From an objective perspective, incorporating Bitcoin into the balance sheets of mainstream institutions and traditional enterprises can indeed bring multiple advantages:

  • Anti-Inflation Capability: The fixed scarcity of Bitcoin's total supply of 21 million endows it with strong anti-inflation properties, helping enterprises stabilize asset value in an environment of global monetary easing and fiat currency devaluation;
  • Diversified Investment Portfolio: As an emerging asset class, Bitcoin provides enterprises with rich asset allocation opportunities, reducing reliance on a single asset class while enhancing overall financial robustness;
  • Enhanced Corporate Brand and Market Image: Holding Bitcoin not only reflects a company's support for innovative technologies and future economic models but also enhances its competitiveness in the market, shaping a more forward-looking brand image;

However, in the process of incorporating BTC into their balance sheets, enterprises need to address two key issues: how to securely custody large assets and how to efficiently complete OTC (over-the-counter) transactions to avoid market impact.

This makes professional custody and OTC service providers an indispensable part of the equation. For example, OSL, Hong Kong's first licensed exchange, offers custody services that include independent wallet designs for each client, protected by a bankruptcy-isolated trust structure, ensuring the absolute security of enterprises' BTC.

Additionally, OSL has partnered with leading insurance giants like Canopius to expand its insurance coverage to $1 billion, covering various risk scenarios that could lead to asset loss, including cyberattacks, fraud, and technical failures.

In terms of OTC, as a regulated licensed compliance platform, OSL benefits from close cooperation with major banks in Hong Kong, enabling near-instant fiat settlements, with strict mechanisms governing deposits and withdrawals, significantly reducing the risk of bank account freezes.

The Future of Bitcoin in the Next Decade: Speculative Asset or Global Strategic Reserve?

Today, Bitcoin has grown from a marginalized asset to an emerging candidate for global strategic reserves.
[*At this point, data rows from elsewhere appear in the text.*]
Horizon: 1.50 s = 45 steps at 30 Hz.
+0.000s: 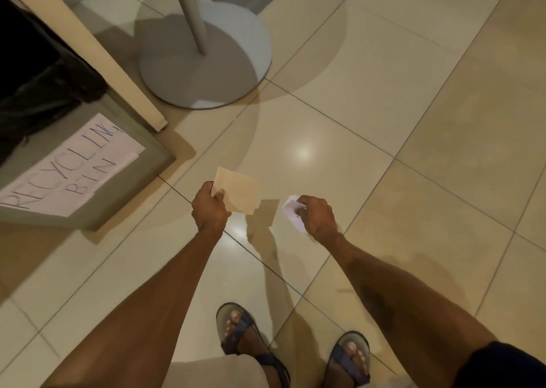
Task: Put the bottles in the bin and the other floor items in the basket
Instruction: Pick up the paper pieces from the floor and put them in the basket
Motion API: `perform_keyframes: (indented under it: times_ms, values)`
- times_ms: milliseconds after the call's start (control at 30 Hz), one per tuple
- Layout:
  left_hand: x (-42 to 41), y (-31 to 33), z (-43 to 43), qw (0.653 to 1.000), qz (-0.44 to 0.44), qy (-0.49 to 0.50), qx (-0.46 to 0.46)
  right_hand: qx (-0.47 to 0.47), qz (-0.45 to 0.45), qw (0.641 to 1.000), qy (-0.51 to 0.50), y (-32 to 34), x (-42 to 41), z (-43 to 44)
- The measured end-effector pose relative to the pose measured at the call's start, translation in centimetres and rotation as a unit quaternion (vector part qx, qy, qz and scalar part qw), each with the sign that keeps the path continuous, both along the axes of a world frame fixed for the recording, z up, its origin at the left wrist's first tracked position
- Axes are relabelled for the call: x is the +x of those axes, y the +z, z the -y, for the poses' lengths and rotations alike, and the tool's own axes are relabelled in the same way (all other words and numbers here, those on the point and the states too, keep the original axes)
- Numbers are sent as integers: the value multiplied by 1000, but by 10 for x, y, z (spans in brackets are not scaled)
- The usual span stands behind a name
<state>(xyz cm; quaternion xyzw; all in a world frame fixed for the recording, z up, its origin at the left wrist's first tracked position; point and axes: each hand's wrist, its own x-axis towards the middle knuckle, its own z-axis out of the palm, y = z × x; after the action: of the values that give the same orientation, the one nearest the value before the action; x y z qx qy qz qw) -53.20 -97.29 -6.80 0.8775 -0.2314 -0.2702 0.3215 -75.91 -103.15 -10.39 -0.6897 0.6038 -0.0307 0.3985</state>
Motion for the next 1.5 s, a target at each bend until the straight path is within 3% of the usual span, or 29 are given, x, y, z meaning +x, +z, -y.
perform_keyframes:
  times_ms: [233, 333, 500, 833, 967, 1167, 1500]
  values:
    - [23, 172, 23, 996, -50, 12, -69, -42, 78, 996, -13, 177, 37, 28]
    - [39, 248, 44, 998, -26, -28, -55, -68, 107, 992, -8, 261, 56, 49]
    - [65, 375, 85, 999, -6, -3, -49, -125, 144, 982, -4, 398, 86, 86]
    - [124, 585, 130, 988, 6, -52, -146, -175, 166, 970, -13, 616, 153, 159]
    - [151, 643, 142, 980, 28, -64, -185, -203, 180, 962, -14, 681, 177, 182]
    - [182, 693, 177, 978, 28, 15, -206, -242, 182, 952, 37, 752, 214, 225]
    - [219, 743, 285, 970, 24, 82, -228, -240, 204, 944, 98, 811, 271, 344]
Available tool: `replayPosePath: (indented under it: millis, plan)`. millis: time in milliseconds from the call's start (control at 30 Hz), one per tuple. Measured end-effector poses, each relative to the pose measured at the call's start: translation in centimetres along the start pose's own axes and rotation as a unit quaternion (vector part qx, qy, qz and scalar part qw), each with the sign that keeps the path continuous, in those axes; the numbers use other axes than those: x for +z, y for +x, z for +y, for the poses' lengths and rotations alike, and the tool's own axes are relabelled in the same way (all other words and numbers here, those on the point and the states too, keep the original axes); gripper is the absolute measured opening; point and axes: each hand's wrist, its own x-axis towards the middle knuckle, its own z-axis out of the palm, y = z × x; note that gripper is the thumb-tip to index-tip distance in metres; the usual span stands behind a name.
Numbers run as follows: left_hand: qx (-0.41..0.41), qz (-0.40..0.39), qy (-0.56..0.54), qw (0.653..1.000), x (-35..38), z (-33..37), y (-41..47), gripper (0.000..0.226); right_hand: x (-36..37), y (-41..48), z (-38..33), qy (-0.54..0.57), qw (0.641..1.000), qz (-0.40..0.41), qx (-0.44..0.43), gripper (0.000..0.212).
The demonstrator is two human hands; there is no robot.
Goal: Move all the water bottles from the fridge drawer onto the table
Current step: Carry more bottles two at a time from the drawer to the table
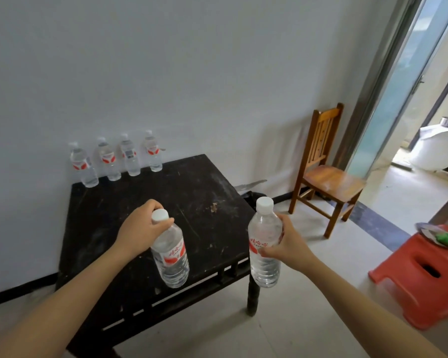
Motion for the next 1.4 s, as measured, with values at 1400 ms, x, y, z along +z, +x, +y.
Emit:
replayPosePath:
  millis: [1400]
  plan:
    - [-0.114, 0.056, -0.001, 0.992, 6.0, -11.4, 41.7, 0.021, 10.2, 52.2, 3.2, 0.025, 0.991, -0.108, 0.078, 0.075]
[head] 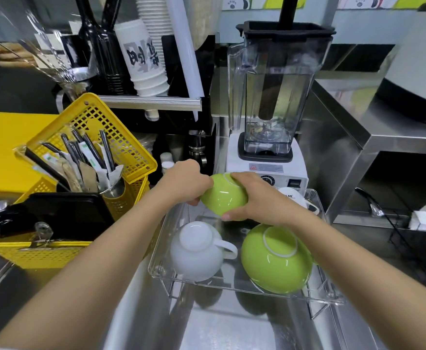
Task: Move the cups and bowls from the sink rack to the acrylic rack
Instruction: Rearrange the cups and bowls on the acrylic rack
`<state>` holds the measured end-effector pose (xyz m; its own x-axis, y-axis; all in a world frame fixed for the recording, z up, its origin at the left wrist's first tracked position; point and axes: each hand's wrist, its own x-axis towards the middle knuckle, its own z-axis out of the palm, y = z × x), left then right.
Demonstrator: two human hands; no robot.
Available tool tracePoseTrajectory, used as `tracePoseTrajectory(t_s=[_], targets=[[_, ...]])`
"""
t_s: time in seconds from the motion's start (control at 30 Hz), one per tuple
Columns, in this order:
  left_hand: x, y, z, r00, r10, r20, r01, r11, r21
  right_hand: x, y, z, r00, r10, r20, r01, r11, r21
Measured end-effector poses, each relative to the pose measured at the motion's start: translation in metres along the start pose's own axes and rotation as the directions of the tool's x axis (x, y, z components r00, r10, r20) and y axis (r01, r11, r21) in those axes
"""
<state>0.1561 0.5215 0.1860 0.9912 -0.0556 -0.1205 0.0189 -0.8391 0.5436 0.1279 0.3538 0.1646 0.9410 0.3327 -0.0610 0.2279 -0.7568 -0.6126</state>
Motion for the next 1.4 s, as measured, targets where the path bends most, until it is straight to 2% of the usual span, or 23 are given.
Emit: tracePoseTrajectory(t_s=[0.13,0.27,0.33,0.4,0.47,0.57,0.67,0.77,0.83,0.9,0.93,1.0,1.03,1.1,1.17,1.27,1.4], targets=[[-0.008,0.002,-0.007,0.995,-0.060,0.084,0.070,0.991,-0.111,-0.003,-0.004,-0.003,0.999,0.024,-0.042,-0.024,1.000,-0.001],[-0.024,0.012,-0.015,0.973,-0.083,0.215,0.142,0.951,-0.274,-0.009,-0.010,-0.005,0.981,0.088,-0.173,-0.088,0.996,0.008],[-0.027,0.019,-0.013,0.974,-0.072,0.217,0.143,0.933,-0.330,-0.010,-0.017,-0.006,0.980,0.156,-0.121,-0.124,0.963,0.239],[-0.026,0.025,-0.008,0.981,-0.043,0.190,0.110,0.929,-0.352,-0.012,-0.024,-0.006,0.977,0.212,0.010,-0.185,0.825,0.533],[-0.027,0.029,-0.003,0.987,-0.016,0.161,0.072,0.936,-0.344,-0.013,-0.028,-0.008,0.969,0.230,0.090,-0.230,0.711,0.664],[-0.029,0.032,0.006,0.991,0.008,0.134,0.038,0.940,-0.338,-0.014,-0.030,-0.012,0.969,0.224,0.101,-0.222,0.622,0.751],[-0.032,0.034,0.010,0.989,0.027,0.143,0.035,0.909,-0.416,-0.014,-0.025,-0.013,0.972,0.226,0.062,-0.195,0.633,0.749],[-0.036,0.032,0.006,0.959,0.123,0.256,0.070,0.770,-0.634,-0.013,-0.018,-0.014,0.976,0.212,0.044,-0.165,0.599,0.783],[-0.037,0.030,0.004,0.931,0.198,0.307,0.074,0.720,-0.690,-0.011,-0.014,-0.015,0.970,0.242,-0.002,-0.150,0.610,0.778],[-0.036,0.027,0.005,0.958,0.193,0.210,-0.029,0.798,-0.603,-0.008,-0.011,-0.014,0.966,0.247,-0.074,-0.122,0.692,0.712],[-0.032,0.024,0.006,0.980,0.182,0.077,-0.121,0.860,-0.495,-0.007,-0.009,-0.013,0.964,0.241,-0.116,-0.114,0.762,0.637],[-0.025,0.015,0.002,0.956,0.233,-0.177,-0.276,0.921,-0.275,-0.003,-0.002,-0.010,0.957,0.216,-0.194,-0.122,0.906,0.406],[-0.021,0.009,-0.001,0.944,0.271,-0.190,-0.311,0.922,-0.231,-0.002,0.002,-0.009,0.959,0.193,-0.209,-0.133,0.954,0.270],[-0.016,-0.003,-0.004,0.950,0.310,-0.038,-0.311,0.928,-0.204,0.002,0.010,-0.007,0.962,0.155,-0.223,-0.151,0.988,0.037],[-0.015,-0.010,-0.003,0.953,0.284,0.108,-0.264,0.949,-0.171,0.006,0.014,-0.006,0.957,0.142,-0.251,-0.175,0.978,-0.110],[-0.011,-0.019,0.003,0.951,0.275,0.139,-0.248,0.950,-0.188,0.008,0.014,-0.006,0.969,0.098,-0.228,-0.170,0.931,-0.322],[-0.007,-0.026,0.008,0.946,0.262,0.190,-0.246,0.964,-0.104,0.008,0.017,-0.001,0.989,0.012,-0.150,-0.090,0.846,-0.525]])
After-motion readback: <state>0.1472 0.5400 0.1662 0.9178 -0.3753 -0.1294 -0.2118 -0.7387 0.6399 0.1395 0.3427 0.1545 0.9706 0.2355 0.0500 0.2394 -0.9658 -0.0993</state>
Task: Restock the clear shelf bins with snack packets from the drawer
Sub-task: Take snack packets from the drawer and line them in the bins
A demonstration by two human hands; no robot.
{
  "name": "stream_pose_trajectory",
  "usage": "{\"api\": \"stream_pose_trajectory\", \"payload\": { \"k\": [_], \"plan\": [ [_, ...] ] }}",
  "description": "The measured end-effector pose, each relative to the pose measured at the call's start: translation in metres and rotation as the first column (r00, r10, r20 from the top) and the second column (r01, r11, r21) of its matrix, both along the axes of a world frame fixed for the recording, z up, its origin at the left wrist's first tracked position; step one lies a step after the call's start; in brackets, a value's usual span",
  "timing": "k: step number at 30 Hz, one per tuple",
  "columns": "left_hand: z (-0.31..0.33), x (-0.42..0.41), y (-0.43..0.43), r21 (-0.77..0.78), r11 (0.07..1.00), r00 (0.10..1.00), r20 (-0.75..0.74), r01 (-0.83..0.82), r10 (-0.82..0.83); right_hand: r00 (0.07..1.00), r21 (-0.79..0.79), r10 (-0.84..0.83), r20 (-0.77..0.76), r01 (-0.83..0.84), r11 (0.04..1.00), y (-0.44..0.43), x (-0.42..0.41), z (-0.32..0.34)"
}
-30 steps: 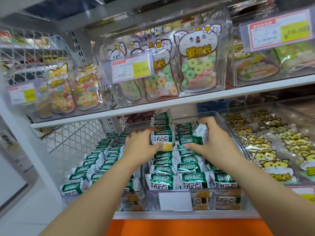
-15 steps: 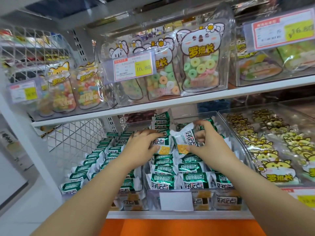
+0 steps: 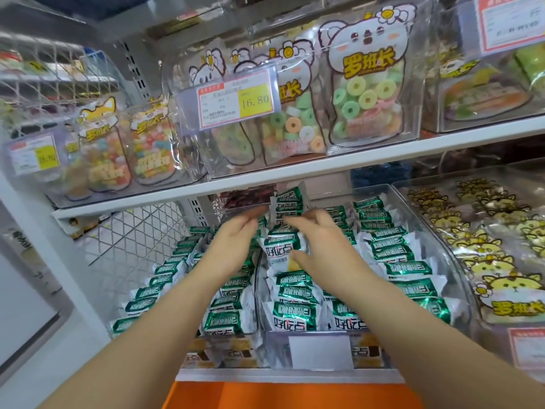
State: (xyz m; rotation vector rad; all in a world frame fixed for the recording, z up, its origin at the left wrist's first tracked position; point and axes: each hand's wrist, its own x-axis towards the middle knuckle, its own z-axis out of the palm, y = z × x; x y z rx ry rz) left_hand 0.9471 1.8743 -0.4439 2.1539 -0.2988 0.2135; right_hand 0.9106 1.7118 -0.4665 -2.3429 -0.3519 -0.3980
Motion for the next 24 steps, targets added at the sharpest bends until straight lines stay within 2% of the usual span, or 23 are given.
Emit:
{"api": "stream_pose_trajectory", "payload": {
  "k": [1, 2, 3, 5, 7, 8, 12, 15, 21, 24],
  "plan": [
    [0.001, -0.003, -0.002, 0.003, 1.0, 0.999, 0.04, -0.012, 0.012, 0.999, -0.02, -0.045, 0.022, 0.046, 0.999, 0.0, 0.002, 0.0],
    [0.002, -0.006, -0.004, 0.092, 0.996, 0.993, 0.113, 0.012, -0.022, 0.997, -0.052, -0.069, 0.031, 0.071, 0.996, -0.001, 0.004, -0.001],
    [0.001, -0.006, -0.004, 0.253, 0.967, 0.98, 0.177, 0.042, -0.089, 0.998, -0.075, -0.065, 0.021, 0.066, 0.995, -0.002, 0.006, -0.002],
    [-0.007, -0.003, -0.004, 0.609, 0.791, 0.963, 0.177, 0.056, -0.204, 0.998, -0.052, 0.007, -0.063, -0.01, 0.999, -0.005, 0.01, -0.008],
    [-0.013, -0.002, -0.006, 0.804, 0.594, 0.975, 0.115, 0.02, -0.19, 0.985, 0.005, 0.076, -0.155, -0.076, 0.997, -0.008, 0.014, -0.012],
    [-0.016, -0.001, -0.007, 0.833, 0.553, 0.974, 0.108, 0.019, -0.197, 0.979, 0.003, 0.092, -0.18, -0.093, 0.996, -0.01, 0.015, -0.011],
    [-0.012, -0.005, -0.005, 0.846, 0.532, 0.956, 0.118, 0.045, -0.269, 0.957, -0.082, 0.16, -0.242, -0.184, 0.979, -0.023, 0.016, 0.004],
    [-0.01, -0.007, -0.003, 0.87, 0.49, 0.947, 0.107, 0.057, -0.302, 0.938, -0.067, 0.193, -0.288, -0.221, 0.973, -0.023, 0.016, 0.006],
    [-0.01, -0.004, -0.007, 0.888, 0.457, 0.962, 0.075, 0.057, -0.264, 0.968, -0.171, 0.085, -0.236, -0.127, 0.977, -0.008, 0.025, -0.003],
    [-0.011, -0.007, -0.008, 0.907, 0.42, 0.967, 0.072, 0.038, -0.244, 0.953, -0.155, 0.102, -0.285, -0.151, 0.976, -0.01, 0.023, -0.007]
  ]
}}
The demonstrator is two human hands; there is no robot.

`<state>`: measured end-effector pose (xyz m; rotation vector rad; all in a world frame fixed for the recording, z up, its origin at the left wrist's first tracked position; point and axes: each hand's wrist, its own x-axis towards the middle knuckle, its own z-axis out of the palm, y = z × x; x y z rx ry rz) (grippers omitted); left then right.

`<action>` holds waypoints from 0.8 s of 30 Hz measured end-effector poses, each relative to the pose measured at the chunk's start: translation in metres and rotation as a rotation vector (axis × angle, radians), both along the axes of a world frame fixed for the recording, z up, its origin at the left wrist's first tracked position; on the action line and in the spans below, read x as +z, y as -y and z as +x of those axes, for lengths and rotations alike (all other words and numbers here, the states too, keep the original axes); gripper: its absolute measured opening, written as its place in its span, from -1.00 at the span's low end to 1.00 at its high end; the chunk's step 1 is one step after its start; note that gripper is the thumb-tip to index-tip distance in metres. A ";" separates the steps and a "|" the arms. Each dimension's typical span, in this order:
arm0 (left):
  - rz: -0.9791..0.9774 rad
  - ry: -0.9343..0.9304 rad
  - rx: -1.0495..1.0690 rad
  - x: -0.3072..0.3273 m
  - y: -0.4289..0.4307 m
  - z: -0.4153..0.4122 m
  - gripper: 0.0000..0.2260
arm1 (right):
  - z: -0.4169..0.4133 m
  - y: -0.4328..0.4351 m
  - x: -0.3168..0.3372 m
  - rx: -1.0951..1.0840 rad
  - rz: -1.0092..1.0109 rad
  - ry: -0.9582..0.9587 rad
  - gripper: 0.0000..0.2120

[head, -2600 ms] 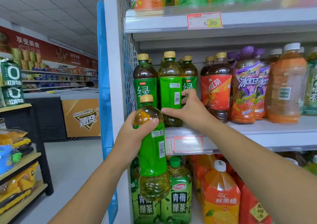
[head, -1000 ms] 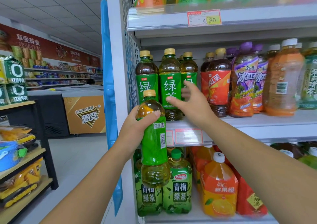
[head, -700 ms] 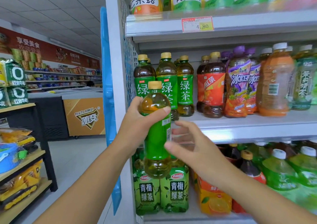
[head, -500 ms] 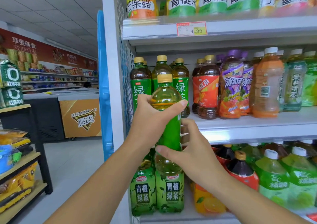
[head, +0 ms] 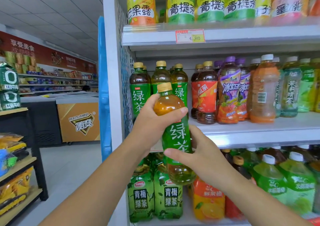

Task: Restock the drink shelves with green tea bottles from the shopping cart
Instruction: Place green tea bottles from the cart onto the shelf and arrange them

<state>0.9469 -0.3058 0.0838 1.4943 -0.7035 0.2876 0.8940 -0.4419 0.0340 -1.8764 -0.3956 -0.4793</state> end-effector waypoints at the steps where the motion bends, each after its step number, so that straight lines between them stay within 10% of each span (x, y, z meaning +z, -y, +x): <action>1: 0.012 0.026 0.007 0.003 0.002 -0.003 -0.51 | 0.000 0.000 0.003 -0.043 0.004 0.039 -0.52; 6: 0.203 0.225 0.062 0.027 -0.017 -0.006 -0.37 | 0.009 0.013 0.030 -0.103 0.060 0.212 -0.51; 13: 0.280 0.518 0.919 -0.023 -0.087 0.053 -0.49 | 0.052 0.039 0.081 -0.233 0.002 0.329 -0.51; 24: 0.238 0.435 0.770 -0.066 -0.076 0.096 -0.43 | 0.104 0.047 0.058 -0.273 -0.079 0.181 -0.66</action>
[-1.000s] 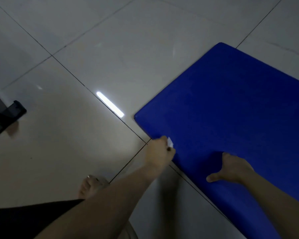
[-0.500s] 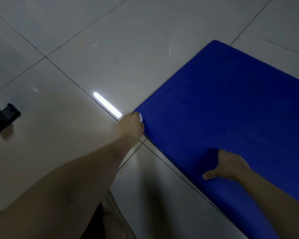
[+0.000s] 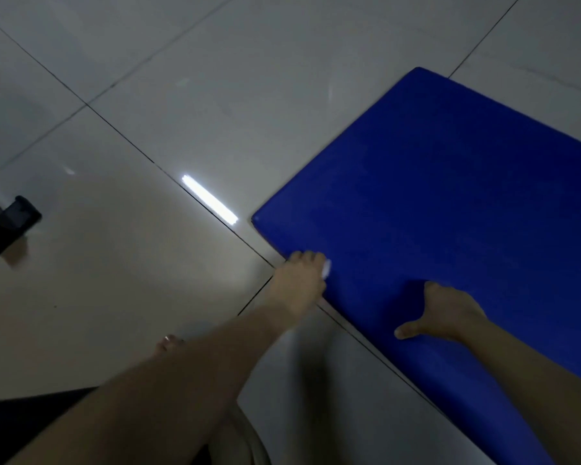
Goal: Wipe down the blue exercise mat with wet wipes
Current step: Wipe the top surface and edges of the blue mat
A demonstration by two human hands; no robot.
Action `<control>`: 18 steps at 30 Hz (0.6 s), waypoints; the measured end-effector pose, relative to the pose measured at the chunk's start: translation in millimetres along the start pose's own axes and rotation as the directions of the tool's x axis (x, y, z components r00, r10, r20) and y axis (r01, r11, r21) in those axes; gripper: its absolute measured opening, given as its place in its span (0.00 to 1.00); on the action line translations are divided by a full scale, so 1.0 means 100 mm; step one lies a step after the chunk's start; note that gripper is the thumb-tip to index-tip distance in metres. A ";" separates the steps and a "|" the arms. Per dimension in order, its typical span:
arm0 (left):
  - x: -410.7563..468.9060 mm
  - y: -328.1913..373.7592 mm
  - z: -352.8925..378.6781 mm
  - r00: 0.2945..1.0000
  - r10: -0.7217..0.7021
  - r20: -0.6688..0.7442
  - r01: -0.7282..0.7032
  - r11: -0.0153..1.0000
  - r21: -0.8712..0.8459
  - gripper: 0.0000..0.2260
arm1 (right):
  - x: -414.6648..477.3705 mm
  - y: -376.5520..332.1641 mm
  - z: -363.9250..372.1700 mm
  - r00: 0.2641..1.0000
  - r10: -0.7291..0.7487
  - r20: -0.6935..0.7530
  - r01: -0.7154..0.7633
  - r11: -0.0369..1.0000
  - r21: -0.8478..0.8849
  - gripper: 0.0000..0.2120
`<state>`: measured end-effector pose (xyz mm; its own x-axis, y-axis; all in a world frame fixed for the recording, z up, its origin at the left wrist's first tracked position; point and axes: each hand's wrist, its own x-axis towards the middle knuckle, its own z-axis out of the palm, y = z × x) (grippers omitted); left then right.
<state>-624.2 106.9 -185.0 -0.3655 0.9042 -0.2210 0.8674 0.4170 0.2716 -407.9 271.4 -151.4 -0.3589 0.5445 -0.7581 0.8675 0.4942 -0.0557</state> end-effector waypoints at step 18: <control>-0.12 0.27 0.21 0.903 -0.419 -0.097 0.342 0.837 -0.428 0.10 | 0.05 -0.01 0.00 1.000 -0.024 0.003 0.024 0.999 -0.044 0.52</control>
<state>-589.1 105.9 -194.4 -0.7259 0.6509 -0.2222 0.4562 0.6974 0.5527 -410.2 273.6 -155.1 -0.3780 0.5304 -0.7588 0.8429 0.5362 -0.0452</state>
From sovereign nations to mainstream institutions/traditional enterprises, an increasing number of forces are redefining its role. Its scarcity, decentralized nature, and high transparency have led it to be widely regarded as "digital gold."

Although its price volatility remains a focal point of debate, Bitcoin's adoption is advancing at an undeniable pace. If Trump's proposed "strategic reserve asset" concept comes to fruition, BTC's status will undoubtedly rival that of gold, and its strategic significance may even surpass that of gold:

While gold possesses physical scarcity, its distribution and trading rely on complex logistics and regulatory systems. In contrast, Bitcoin, based on blockchain technology, does not require physical storage or transportation, allowing for borderless rapid circulation. This characteristic makes it more suitable as a reserve asset for nations and institutions within the global financial system, taking on greater strategic responsibilities.

Against this backdrop, in the next decade, Bitcoin's potential as a global strategic reserve asset will be fully unleashed, and its application scenarios may further expand.

Whether it is a national-level "long-term hoarding" plan or a corporate/institutional "buy-and-hold" strategy, Bitcoin's global influence is expanding at an undeniable pace. Global leaders and well-known companies like MicroStrategy, Microsoft, and Amazon have even become the best advocates for Bitcoin, greatly promoting global market recognition of cryptocurrencies.

From this perspective, whether providers like OSL, which offer "key bridge" digital asset financial services, can help enterprises and institutions overcome the full-process challenges from custody to trading is undoubtedly crucial. As more enterprises/institutions and countries/regions position themselves with Bitcoin, the infrastructure development in this field will undoubtedly play a more important role in the future.

"The light boat has passed through ten thousand mountains." Whether Bitcoin can become a strategic reserve asset for the U.S. or other countries in the next four years, it has already won an important victory on the road to adoption.